Exercise: Going through the data below, find how many lines include the word "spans", and reply with that number alone.

(Stored entries)
::::::::::

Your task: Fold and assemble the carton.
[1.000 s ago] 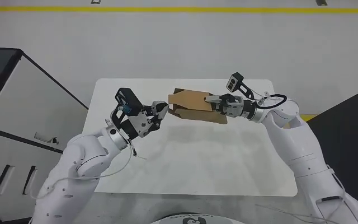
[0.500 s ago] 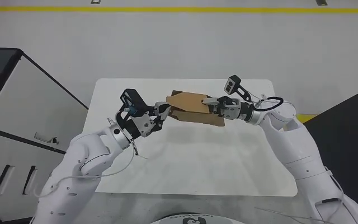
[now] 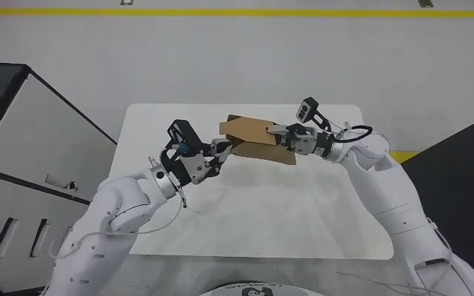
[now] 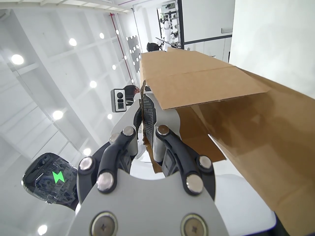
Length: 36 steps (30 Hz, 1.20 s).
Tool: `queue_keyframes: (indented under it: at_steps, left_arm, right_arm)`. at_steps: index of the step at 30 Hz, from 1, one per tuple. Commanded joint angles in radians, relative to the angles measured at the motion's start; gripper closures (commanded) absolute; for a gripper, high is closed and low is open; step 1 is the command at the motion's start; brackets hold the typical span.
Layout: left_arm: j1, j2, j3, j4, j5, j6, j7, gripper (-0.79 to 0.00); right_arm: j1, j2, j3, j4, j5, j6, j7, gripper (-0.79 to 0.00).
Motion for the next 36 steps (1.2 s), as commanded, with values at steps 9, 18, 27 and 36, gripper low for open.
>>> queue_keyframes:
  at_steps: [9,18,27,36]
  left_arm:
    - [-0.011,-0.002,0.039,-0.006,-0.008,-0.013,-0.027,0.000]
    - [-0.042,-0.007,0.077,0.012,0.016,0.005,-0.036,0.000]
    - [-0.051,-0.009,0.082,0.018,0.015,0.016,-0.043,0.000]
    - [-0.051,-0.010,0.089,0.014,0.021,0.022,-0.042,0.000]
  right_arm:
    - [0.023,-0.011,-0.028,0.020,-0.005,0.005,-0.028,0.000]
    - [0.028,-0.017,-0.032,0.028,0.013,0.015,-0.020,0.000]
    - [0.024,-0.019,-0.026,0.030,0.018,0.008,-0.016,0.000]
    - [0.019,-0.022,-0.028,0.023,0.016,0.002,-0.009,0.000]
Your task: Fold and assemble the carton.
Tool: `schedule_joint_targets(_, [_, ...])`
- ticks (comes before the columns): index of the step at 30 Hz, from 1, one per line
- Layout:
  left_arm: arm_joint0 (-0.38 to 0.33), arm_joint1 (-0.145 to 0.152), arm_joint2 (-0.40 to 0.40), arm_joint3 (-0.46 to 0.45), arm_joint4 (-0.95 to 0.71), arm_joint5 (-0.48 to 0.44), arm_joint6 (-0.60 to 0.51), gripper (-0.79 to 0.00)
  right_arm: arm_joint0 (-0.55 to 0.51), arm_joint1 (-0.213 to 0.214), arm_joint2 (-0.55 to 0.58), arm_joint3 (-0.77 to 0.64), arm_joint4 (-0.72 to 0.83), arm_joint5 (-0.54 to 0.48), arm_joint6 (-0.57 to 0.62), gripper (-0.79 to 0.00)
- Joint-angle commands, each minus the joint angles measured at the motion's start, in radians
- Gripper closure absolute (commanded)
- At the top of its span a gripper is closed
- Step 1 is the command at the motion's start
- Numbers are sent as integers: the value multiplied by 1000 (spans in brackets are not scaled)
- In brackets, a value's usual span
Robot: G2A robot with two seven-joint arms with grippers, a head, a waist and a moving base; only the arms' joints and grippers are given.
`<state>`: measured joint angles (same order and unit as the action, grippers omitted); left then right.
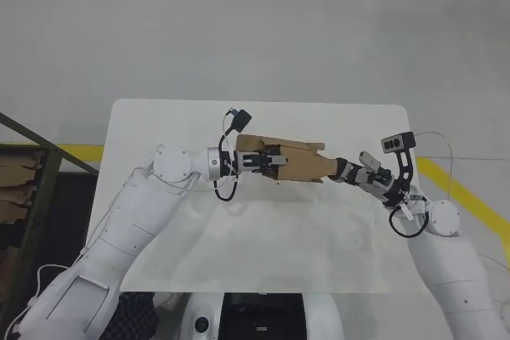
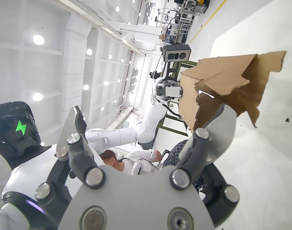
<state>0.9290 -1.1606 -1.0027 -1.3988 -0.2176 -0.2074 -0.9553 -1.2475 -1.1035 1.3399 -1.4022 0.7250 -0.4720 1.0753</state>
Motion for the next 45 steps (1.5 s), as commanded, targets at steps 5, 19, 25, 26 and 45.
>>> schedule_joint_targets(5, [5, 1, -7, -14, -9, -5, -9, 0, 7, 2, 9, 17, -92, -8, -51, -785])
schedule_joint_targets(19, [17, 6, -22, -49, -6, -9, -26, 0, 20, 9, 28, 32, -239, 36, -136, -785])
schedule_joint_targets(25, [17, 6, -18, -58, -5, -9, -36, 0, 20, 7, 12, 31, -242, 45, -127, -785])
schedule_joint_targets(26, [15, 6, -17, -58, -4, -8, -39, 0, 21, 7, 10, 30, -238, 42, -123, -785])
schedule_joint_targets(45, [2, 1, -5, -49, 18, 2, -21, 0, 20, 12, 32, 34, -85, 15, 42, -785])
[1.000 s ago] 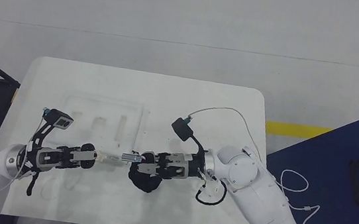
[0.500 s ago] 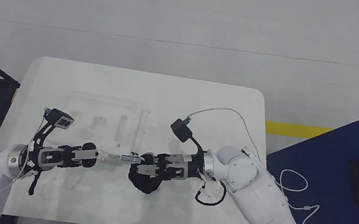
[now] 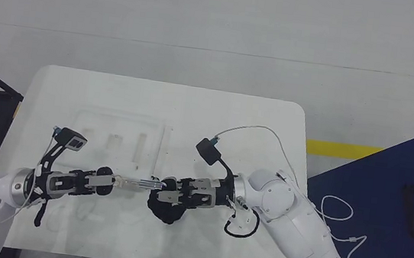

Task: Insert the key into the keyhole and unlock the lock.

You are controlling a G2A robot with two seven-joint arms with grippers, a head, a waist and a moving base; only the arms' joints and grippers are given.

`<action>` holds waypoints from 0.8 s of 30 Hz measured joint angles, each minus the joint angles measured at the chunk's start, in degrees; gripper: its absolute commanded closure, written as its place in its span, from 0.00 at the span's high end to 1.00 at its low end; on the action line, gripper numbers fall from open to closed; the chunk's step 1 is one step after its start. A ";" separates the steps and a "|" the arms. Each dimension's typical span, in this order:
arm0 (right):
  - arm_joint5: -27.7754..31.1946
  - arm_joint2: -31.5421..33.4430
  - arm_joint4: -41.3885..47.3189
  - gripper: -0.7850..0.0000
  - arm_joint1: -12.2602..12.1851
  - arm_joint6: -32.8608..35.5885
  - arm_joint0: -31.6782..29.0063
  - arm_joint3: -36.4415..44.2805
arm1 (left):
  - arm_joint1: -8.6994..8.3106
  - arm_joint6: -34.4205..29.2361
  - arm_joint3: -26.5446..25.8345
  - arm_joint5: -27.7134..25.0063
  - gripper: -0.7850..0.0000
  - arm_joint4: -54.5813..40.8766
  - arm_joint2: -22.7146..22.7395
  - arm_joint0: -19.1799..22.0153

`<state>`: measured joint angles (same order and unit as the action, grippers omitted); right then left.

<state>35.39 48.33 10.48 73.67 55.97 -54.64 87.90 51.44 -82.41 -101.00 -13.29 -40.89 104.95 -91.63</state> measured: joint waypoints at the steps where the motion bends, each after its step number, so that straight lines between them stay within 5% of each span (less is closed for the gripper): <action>1: 0.04 -0.03 0.01 0.00 0.00 -0.08 0.02 -0.08 | -0.01 0.00 -0.03 -0.14 0.00 -0.02 0.01 -0.03; 24: 0.25 -1.18 0.73 0.00 0.10 -0.48 0.64 -0.51 | -0.20 0.34 -0.53 -0.65 0.00 0.09 0.61 -0.80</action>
<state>35.64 47.15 11.21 73.77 55.49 -54.00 87.39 51.23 -82.07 -101.53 -13.94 -40.80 105.56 -92.43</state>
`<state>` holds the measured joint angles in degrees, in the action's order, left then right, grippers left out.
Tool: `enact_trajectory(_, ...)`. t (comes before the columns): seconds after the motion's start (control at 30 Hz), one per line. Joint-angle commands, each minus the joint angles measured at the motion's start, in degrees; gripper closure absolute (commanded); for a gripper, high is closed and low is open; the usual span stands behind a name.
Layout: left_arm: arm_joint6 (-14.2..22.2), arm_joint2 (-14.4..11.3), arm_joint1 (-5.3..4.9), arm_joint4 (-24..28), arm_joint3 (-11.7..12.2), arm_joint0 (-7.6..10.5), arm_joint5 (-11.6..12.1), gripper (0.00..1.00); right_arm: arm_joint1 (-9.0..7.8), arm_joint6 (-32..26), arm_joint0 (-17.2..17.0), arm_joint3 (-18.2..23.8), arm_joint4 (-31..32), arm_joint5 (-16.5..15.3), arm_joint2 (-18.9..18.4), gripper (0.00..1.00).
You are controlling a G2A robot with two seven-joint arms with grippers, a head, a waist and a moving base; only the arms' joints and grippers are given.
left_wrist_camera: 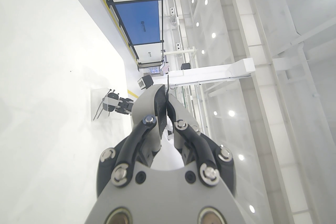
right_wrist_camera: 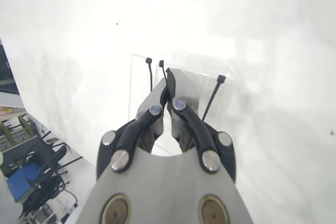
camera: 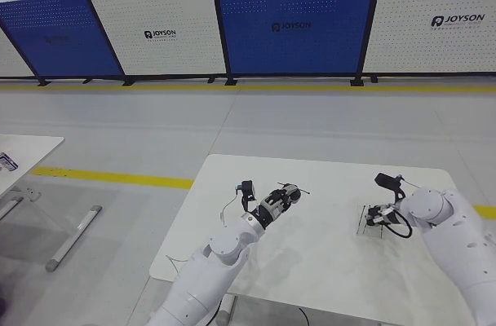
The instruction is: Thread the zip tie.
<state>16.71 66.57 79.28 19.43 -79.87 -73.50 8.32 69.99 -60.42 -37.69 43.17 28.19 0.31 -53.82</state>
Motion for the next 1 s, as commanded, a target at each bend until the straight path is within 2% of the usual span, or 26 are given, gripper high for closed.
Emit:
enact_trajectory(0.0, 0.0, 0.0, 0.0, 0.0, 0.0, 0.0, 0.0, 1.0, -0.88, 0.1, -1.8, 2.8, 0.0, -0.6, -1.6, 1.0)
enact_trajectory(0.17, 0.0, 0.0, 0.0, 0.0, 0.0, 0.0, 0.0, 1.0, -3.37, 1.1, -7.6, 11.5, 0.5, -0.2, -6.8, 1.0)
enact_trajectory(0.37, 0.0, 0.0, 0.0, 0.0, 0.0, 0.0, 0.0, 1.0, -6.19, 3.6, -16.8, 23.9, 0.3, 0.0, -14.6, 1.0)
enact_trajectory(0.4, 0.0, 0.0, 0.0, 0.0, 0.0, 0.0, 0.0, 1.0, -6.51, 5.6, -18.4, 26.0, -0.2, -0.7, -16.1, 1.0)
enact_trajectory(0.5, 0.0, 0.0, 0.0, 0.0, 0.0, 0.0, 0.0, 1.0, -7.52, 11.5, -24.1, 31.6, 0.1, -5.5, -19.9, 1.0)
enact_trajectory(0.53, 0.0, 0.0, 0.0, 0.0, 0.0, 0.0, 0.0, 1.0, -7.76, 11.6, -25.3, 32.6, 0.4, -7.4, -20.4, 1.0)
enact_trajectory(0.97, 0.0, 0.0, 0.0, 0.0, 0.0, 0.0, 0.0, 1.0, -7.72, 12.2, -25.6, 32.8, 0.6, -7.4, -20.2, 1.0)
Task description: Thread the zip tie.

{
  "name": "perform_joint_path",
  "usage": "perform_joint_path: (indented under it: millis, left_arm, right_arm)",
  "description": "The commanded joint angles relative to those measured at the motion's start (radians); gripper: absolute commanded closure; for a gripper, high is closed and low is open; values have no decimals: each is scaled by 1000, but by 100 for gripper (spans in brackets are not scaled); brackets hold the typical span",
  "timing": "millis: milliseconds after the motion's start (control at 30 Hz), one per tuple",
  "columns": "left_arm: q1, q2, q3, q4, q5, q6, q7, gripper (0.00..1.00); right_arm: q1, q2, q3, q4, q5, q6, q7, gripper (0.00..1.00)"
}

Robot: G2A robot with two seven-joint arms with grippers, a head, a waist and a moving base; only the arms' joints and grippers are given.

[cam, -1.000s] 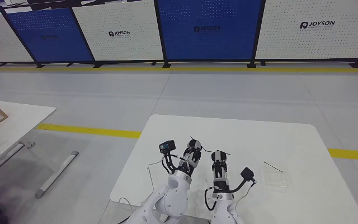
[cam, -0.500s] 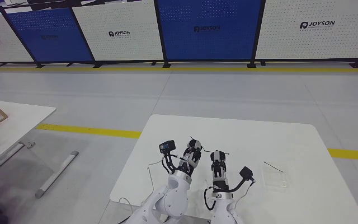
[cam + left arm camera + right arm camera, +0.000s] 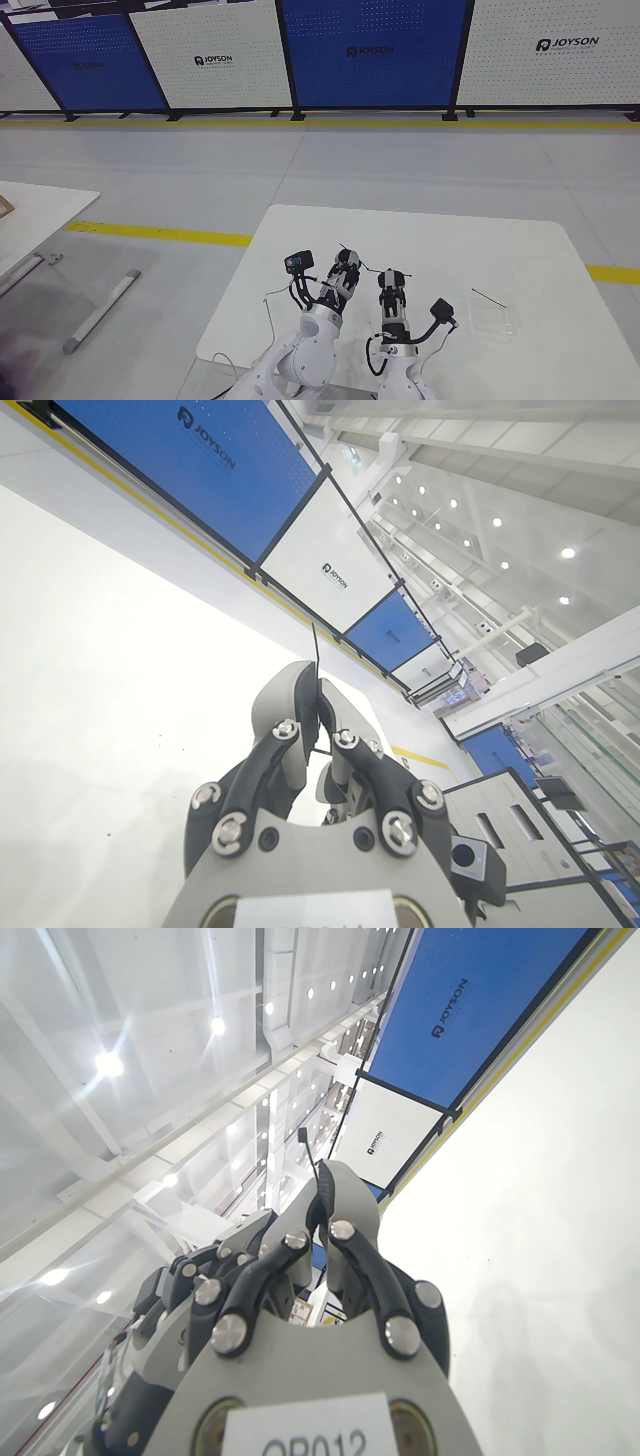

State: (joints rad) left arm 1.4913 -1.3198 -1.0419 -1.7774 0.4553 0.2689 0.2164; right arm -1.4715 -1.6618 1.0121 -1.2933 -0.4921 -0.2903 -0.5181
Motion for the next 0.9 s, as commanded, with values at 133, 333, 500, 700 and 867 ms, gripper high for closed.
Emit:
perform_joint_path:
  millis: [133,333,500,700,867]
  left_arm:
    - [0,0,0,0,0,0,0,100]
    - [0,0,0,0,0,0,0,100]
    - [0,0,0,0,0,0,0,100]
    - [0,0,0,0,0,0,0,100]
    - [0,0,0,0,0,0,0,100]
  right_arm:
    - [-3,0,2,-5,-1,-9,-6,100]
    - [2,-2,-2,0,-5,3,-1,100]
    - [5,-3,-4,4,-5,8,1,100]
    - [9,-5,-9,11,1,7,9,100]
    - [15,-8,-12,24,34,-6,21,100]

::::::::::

Written solution: 2